Quaise Energya Houston-based technology company spun out of Massachusetts Institute of Technology (MIT), has just reached a decisive step in its development.
She completed a $134 million funding round intended for the construction of Projet Obsidianin Oregon. The latter wants to put into service the first supercritical geothermal power plant commercial world by 2030, using a radically new drilling method to tap intense heat from deep within the Earth.
How does Quaise Energy’s technology stand out from conventional drilling?
Quaise Energy’s technology abandons the principle of mechanical friction in favor of an approach ofablation sans contact. Instead of grinding rock with bits that wear out and overheat in extreme conditions, the system uses gyrotrons (high-power microwave devices) to generate millimeter waves.
These waves are directed towards the rock to heat it so intensely that it vaporizes, allowing it to digging without physical contact and to go beyond the limits of traditional equipment.
This method, perfected at a test site in Texas where it has already drilled more than 100 meters of granitewhich makes it possible to envisage reaching geological formations where the temperature varies between 300°C and 500°C.
This is a considerable advance because it opens access to much more powerful heat sources. By freeing itself from the constraints of material wear, Quaise demonstrates the viability of a new form of geothermal energycapable of digging well beyond the current depth of 3 to 5 kilometers.
What is the concrete potential of the Obsidian Project in Oregon?
The Obsidian Project, located in the Deschutes National Forest in Oregon, is designed as the first commercial showcase of this technology. It targets an initial production of approximately 50 MW of continuous electricitywith a potential for expansion to 250 MW and, ultimately, a capacity to the gigawatt scale.
The site was chosen because it is one of the best-studied geothermal regions in the United States, providing ideal conditions for initial implementation.
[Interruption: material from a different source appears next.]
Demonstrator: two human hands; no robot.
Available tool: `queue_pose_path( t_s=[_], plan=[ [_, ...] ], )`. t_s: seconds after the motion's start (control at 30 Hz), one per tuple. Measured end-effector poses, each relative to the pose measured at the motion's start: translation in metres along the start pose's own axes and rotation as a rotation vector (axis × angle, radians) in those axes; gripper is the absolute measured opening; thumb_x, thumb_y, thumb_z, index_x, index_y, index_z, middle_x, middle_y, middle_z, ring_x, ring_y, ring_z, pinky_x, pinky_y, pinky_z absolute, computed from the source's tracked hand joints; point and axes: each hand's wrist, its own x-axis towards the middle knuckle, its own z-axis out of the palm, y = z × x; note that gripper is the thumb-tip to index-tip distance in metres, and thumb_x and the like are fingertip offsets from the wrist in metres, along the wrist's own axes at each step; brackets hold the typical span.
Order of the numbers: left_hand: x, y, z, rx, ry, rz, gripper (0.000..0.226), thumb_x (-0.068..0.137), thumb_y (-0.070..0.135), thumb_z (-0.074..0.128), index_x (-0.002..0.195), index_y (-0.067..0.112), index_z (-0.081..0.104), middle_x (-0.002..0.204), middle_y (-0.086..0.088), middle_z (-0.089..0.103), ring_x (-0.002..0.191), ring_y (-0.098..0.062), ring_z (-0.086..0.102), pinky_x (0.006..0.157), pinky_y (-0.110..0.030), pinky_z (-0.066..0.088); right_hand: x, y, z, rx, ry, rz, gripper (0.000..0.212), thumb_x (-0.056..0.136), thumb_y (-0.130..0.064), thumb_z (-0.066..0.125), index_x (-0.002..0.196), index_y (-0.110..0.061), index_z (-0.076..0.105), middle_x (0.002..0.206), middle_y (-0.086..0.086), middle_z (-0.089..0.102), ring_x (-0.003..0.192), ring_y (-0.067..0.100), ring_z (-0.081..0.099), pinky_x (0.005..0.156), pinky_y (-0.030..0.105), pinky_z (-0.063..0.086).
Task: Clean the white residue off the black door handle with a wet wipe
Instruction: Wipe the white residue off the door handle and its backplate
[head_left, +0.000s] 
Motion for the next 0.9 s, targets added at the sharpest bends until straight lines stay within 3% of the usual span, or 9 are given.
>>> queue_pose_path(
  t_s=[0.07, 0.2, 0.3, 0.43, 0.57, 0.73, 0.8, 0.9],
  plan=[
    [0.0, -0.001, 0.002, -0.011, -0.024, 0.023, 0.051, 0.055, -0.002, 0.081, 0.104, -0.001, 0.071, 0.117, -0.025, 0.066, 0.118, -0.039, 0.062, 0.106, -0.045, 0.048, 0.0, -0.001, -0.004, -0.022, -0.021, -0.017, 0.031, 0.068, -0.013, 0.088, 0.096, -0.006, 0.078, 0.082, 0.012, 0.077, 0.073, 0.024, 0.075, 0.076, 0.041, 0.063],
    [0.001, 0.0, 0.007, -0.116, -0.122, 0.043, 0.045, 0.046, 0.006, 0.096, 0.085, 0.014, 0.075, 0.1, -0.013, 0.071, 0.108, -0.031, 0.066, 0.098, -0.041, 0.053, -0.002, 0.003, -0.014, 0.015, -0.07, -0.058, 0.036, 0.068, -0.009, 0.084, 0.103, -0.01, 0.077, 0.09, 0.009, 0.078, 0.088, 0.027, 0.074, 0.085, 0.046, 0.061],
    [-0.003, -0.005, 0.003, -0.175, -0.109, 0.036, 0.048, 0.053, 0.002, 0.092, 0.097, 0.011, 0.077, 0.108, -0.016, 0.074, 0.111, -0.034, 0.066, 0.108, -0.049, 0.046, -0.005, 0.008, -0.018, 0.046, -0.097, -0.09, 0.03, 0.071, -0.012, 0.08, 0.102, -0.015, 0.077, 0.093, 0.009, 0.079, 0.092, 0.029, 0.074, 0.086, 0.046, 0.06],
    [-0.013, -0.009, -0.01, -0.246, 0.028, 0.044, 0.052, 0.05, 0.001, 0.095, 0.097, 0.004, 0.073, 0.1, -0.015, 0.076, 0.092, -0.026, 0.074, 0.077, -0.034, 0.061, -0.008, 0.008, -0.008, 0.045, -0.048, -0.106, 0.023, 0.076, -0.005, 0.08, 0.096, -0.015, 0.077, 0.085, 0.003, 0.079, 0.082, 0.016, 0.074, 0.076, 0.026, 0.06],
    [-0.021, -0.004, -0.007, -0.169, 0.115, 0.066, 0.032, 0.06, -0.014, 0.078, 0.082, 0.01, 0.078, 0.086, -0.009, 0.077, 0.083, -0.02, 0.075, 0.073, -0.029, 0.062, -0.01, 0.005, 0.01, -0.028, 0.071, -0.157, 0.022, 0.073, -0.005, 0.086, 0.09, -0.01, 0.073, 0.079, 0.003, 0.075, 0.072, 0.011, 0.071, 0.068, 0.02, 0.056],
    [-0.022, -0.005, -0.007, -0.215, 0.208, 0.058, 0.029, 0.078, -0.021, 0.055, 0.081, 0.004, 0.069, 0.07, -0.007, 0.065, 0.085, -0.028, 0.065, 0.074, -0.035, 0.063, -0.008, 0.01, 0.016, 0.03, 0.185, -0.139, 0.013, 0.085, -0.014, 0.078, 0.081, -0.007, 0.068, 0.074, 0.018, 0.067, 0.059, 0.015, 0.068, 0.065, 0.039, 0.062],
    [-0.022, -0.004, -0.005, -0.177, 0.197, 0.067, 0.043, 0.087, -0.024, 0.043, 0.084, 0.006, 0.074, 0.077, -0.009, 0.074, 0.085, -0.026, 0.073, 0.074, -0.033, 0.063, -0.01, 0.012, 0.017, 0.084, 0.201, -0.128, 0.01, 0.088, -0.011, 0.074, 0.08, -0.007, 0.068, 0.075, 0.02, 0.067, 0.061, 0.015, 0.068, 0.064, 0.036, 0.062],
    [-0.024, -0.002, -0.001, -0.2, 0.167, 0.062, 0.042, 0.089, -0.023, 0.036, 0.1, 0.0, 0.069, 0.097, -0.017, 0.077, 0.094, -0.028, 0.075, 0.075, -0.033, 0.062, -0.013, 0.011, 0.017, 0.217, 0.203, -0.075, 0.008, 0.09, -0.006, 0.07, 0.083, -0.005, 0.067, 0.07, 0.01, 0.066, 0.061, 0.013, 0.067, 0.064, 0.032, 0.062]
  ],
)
Commissioning and connection to the electricity grid are planned for 2030.
Beyond pure production, the project has a strategic vocation: stabilize the electricity network of the Pacific Northwest. This region is facing growing demand, particularly driven by data centers dedicated to artificial intelligence.
By providing a source ofrenewable energy non-intermittent, Obsidian positions itself as a direct response to AI energy bulimia. This is a major asset in the face of fluctuating production solar and wind.
Why is this geothermal approach so promising for the energy future?
The major advantage of Quaise supercritical geothermal energy is its potential for universality. Unlike conventional geothermal energy, limited to active volcanic areas, this technology could theoretically unlock underground energy almost anywhere on the planet.

If you drill deep enough, you find heat everywhere. This would allow democratize access to a basic energy (or “baseload”), that is to say a stable energy source available 24/7, with a very small footprint.
But Quaise’s real trump card lies in a longer-term vision:reconversion of power plants fossil fuels. Their technology could make it possible to drill directly under this existing infrastructure to replace the coal or gas boiler with superheated geothermal steam.
We could thus reuse turbinesalternators and grid connections. For many, this would be an important step in the energy transition: decarbonizing the existing fleet without rebuilding everything.